General Electric’s healthcare unit is ready to begin its solo flight on the bourses.
In November 2021, the industrial giant decided to break up into three parts. Its healthcare unit, comprising medical technology, pharmaceutical diagnostics, and digital solutions, starts trading on the Nasdaq under the ticker GEHC tomorrow (Jan. 4).
The healthcare unit is the first one to spin out. Next, in early 2024, GE plans to create a new entity by combining its renewable energy, power, and digital into one business.

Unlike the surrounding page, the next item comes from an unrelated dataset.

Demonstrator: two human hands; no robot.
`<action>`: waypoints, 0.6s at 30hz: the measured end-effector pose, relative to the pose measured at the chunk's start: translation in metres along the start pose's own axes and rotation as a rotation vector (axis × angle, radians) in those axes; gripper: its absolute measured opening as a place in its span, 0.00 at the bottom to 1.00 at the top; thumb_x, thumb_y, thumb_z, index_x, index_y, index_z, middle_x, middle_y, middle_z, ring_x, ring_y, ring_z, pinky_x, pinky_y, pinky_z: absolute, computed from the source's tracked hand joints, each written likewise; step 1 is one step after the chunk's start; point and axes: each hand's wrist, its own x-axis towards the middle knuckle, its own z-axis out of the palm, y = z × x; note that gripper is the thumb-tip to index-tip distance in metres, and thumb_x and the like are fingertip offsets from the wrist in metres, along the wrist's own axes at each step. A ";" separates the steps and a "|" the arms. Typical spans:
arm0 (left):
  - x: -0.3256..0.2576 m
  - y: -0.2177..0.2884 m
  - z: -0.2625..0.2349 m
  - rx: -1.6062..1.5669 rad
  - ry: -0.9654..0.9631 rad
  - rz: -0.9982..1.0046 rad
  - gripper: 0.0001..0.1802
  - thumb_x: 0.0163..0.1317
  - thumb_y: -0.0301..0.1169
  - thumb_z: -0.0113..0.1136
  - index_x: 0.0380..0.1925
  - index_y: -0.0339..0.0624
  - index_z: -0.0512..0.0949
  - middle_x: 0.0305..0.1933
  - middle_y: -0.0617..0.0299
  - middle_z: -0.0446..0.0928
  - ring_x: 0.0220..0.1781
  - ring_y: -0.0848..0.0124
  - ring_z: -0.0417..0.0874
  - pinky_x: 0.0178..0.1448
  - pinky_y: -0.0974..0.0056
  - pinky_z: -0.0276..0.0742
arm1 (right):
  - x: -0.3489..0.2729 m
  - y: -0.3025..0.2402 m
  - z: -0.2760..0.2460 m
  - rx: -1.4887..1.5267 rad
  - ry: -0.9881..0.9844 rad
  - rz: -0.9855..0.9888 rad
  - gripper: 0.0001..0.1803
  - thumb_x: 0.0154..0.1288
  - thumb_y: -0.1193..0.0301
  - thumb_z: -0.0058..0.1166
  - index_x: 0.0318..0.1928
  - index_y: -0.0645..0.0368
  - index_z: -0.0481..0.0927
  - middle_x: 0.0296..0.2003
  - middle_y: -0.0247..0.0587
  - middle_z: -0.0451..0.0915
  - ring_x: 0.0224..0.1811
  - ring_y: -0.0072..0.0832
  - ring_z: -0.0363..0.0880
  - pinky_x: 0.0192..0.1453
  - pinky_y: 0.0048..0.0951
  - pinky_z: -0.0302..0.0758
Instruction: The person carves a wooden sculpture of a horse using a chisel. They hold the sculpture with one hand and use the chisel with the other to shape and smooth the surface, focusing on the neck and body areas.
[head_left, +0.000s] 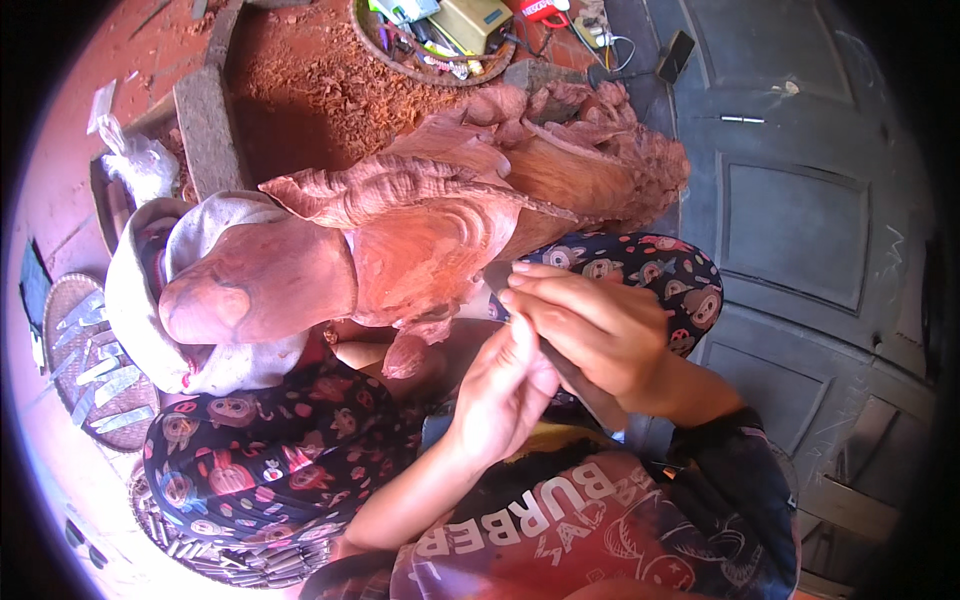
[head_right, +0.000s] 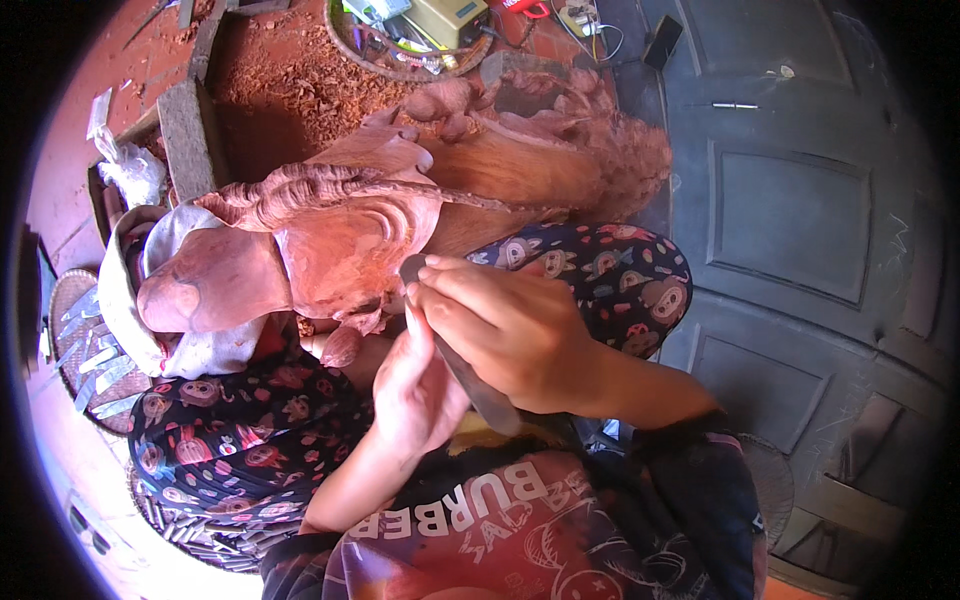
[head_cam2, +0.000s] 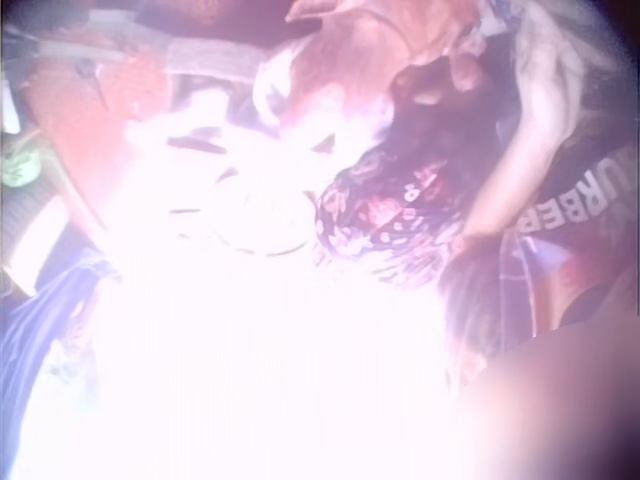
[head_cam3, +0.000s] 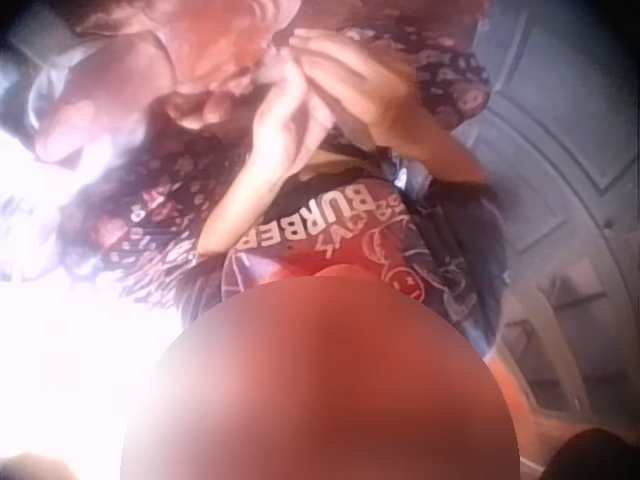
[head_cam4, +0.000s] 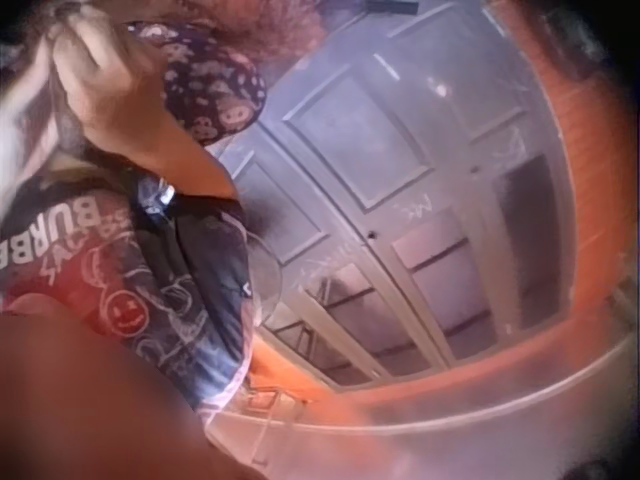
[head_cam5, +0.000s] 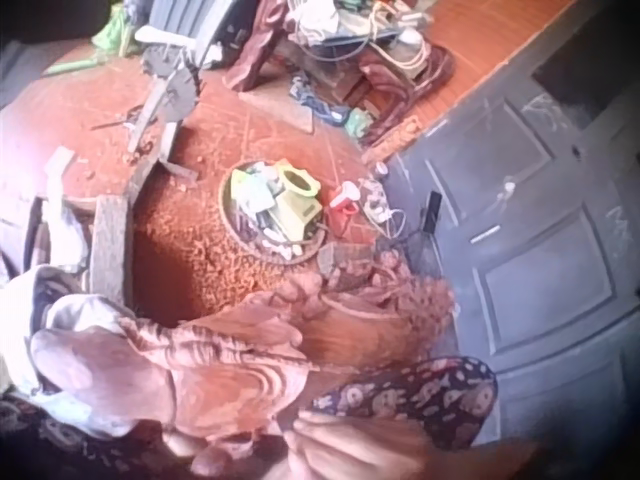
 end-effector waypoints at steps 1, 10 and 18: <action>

The remaining GE will become “an aviation-focused company.” Aviation has been GE’s most lucrative segment, where it not only earns from manufacturing and selling jet engines to the likes of Boeing and Airbus, but also from running an aftermarket servicing business of repairs and maintenance.
$31 billion: GE Healthcare’s estimated valuation (as of Nov. 2022)

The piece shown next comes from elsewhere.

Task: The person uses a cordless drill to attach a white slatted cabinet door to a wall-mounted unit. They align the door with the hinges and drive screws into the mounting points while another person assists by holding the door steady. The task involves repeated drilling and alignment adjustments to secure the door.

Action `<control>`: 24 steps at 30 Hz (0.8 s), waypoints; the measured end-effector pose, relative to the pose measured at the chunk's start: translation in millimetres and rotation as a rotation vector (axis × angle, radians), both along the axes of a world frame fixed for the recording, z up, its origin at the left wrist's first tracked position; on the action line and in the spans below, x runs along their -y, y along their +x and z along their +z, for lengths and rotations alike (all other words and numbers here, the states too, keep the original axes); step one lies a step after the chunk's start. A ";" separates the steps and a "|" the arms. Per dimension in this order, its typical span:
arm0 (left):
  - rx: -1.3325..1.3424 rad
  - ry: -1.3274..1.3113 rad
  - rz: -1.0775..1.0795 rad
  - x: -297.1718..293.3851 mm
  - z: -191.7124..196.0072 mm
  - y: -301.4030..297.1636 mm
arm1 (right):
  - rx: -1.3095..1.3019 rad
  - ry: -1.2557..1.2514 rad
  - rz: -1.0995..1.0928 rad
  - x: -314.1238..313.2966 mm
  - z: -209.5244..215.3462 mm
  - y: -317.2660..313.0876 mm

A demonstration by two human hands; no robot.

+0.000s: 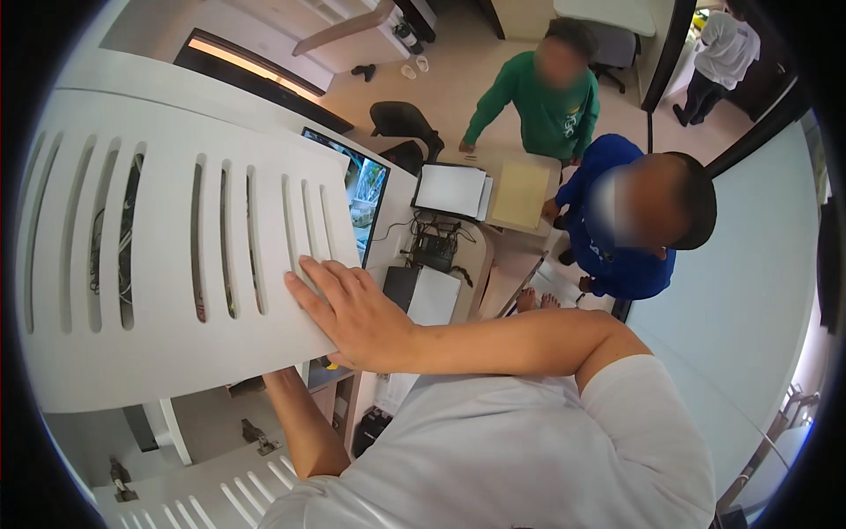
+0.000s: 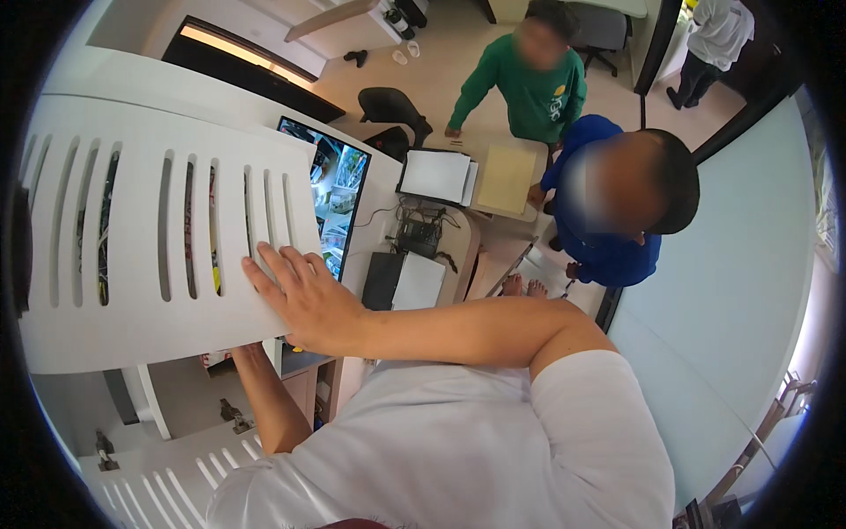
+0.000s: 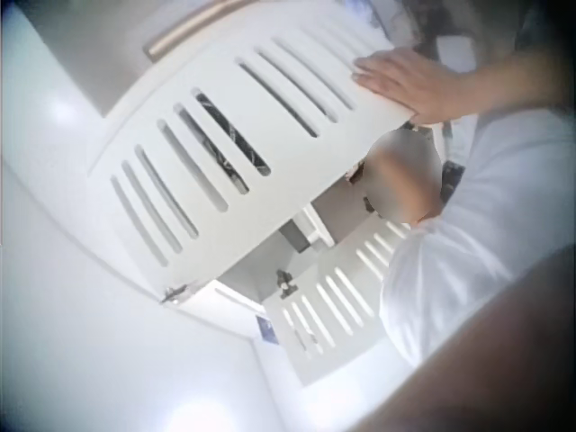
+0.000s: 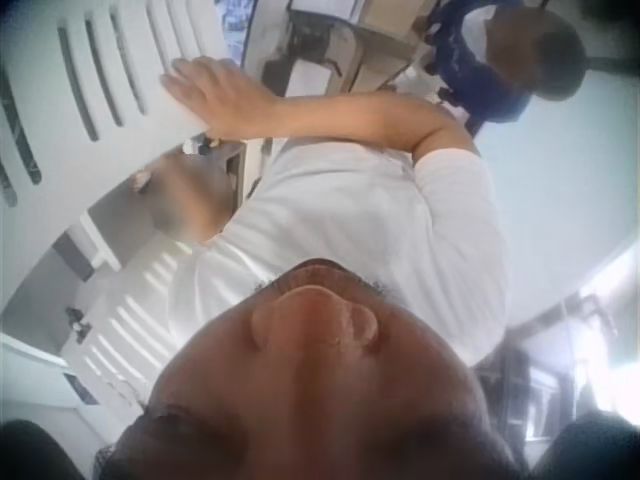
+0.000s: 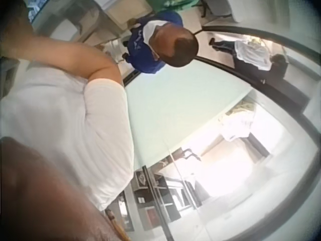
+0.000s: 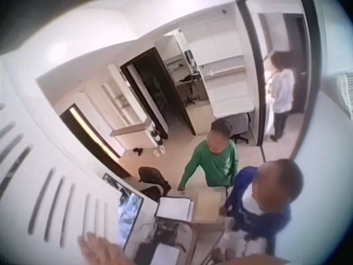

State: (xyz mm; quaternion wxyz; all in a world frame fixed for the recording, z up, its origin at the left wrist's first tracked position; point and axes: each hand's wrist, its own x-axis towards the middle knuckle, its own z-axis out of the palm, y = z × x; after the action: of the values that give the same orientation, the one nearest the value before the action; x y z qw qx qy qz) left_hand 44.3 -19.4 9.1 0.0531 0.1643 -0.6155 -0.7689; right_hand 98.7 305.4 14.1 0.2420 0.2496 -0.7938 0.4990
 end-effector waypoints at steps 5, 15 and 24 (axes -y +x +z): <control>0.029 -0.050 0.035 9.6 -2.0 12.5 | 0.043 -0.026 0.070 -13.0 1.3 -0.5; 0.015 -0.063 0.046 7.4 -5.4 18.8 | 0.054 0.002 0.077 -11.0 5.7 -3.5; -0.128 -0.076 0.129 -23.4 -1.9 49.2 | 0.002 0.060 0.071 8.8 12.8 2.7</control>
State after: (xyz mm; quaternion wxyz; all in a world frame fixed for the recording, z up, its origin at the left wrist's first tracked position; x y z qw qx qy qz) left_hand 93.5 3.9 7.1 0.1481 0.1519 -0.6278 -0.7489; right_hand 101.4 296.6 26.9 0.2158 0.2842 -0.7994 0.4834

3: Shares held in the original conglomerate that would get individual shareholders one share in the new health entity
80.1%: Outstanding shares of GE Healthcare up for distribution
19.9%: GE’s remaining stake in the healthcare spin-off
$18 billion: Annual revenue from imaging, ultrasound, patient care solutions, and pharmaceutical diagnostics. Imaging is the biggest business, raking in upwards of $9 billion
1 billion: Patients GE’s health business serves every year, with 2 billion procedures through services and devices
14%: How much the GE stock has fallen in the last 12 months as investors await the split
“We’re going to be spinning off with strong liquidity—$1.8 billion cash on the balance sheet and a $3.5 billion facility that really will help us in case there will be a slowdown.” -GE Healthcare CFO Helmut Zodl, speaking to Fortune in December.
At GE HealthCare’s Investor Day at Nasdaq in New York City on Dec. 8, executives shared a blueprint of the company’s priorities:
🌐 harnessing and connecting data using its Edison digital platform;
🤝 acquisitions, which remain part of a strategy that has seen 25 deals made so far;
🔬doubling down on research and development.

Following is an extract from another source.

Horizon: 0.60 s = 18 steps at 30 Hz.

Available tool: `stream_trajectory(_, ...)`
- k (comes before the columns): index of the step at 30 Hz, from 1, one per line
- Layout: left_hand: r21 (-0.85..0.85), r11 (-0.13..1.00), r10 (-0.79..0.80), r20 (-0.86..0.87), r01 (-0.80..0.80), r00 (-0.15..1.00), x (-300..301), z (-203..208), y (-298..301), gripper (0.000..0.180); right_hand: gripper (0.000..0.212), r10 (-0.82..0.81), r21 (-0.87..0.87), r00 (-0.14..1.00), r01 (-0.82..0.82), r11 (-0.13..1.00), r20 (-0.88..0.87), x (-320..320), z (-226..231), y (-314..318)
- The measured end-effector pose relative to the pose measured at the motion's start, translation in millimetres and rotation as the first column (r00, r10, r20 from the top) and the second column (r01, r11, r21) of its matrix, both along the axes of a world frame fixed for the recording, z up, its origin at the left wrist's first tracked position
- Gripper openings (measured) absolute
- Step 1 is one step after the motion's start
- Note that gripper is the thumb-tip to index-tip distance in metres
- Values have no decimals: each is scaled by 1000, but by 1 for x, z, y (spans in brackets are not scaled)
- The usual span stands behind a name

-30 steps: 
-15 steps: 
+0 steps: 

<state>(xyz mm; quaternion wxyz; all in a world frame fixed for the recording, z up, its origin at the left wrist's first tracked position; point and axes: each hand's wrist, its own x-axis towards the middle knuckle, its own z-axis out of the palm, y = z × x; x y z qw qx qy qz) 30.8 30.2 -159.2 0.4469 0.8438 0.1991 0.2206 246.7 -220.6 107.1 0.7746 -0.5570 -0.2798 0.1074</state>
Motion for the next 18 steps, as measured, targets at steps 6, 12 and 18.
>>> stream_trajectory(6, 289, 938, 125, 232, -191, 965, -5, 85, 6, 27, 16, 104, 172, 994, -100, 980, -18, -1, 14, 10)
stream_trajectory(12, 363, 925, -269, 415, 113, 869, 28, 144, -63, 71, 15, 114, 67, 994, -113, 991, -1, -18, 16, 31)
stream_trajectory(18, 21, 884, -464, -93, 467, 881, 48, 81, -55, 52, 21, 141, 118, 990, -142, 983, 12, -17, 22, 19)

As soon as it starts trading, GE Healthcare will be included in the S&P 500, which tracks the 500 largest public companies in the US, the stock market index announced on Dec. 28. It will replace Vornado Realty Trust, which will move to the S&P MidCap 400 on Jan. 5, replacing logistics firm RXO. The same day, RXO will enter the S&P SmallCap 600, marking the exit of chiropractic care company The Joint Corp.
“Vornado Realty is more representative of the mid-cap market space. RXO is more representative of the small-cap market space, and The Joint is no longer representative of the small-cap market space,” the S&P press release said.